Yesterday I spoke about dither fish, other fish that you might want to add to the tank to encourage shy angels to come out and play.

Some folks use target fish to help keep aggression down between angelfish.

If you have too many male angelfish in a tank or you have overcrowding, the angels can become more territorial and aggressive. In the case of overcrowding, the only recourse is to get a larger tank or move some of the fish to a separate tank.

But something interesting happens when fish who were aggressive with each other feel a threat from outside: they bound together. You can see this happen when cleaning a tank. My tanks are so large that I clean one side one week and the other side the following week, removing about 20% of the water each week. When I am working on one side, the angels all gather on the opposite side. Territories are forgotten.

The same thing happens when introducing another type of fish to the tank. Sometimes these target fish give the angels something else to think about and they stop picking on each other.

Some considerations if you try this:

The target fish must be faster than the angelfish. You really don't want casualties. Otherwise, just buy them some shrimp or feeder fish.

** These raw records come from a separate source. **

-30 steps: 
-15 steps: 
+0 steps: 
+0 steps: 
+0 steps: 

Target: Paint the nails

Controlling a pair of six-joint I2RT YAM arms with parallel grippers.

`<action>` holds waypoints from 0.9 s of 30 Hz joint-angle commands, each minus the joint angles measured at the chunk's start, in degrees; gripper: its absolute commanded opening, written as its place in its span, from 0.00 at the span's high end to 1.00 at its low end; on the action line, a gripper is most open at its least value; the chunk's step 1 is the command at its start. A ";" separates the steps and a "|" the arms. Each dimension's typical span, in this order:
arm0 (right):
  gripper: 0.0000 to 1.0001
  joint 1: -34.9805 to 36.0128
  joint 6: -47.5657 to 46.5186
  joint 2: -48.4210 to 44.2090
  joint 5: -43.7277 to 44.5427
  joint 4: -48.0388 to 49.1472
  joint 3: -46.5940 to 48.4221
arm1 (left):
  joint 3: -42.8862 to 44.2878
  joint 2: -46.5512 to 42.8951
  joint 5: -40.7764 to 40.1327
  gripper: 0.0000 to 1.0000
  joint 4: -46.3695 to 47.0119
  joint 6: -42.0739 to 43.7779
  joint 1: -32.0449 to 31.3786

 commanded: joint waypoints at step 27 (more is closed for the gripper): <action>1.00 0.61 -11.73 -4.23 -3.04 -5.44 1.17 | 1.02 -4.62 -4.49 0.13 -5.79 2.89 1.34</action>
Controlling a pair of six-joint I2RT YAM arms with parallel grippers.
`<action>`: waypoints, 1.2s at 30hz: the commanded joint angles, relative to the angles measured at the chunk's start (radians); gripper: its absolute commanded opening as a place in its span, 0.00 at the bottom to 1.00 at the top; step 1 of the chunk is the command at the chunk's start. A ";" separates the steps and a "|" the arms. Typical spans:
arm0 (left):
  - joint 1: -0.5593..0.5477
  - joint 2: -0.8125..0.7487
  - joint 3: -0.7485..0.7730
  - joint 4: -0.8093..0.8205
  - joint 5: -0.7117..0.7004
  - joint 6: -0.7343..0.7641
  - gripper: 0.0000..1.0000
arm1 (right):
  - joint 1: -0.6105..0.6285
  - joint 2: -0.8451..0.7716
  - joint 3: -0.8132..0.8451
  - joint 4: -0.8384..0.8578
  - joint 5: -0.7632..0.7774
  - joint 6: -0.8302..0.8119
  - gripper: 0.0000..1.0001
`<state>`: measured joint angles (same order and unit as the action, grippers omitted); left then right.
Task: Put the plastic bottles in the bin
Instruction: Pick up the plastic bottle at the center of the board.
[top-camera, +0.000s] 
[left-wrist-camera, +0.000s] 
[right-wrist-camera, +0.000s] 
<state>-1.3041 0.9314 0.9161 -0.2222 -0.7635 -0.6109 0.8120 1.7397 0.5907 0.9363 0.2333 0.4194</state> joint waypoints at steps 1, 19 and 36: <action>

The target fish can not be aggressive toward the angels. Barbs, for example, love to nip at an angel's fins and being much faster than the angelfish, they can make your angels truly miserable.

I've found that my angels largely ignore other fish in the tank. They are curious when seeing something foreign for the first time - such as a pleco or a snail. But once they've decided they can't eat it, it can't eat them and they can't have sex with it, they tend to leave it alone.

If you have target fish in your tank, what type are they?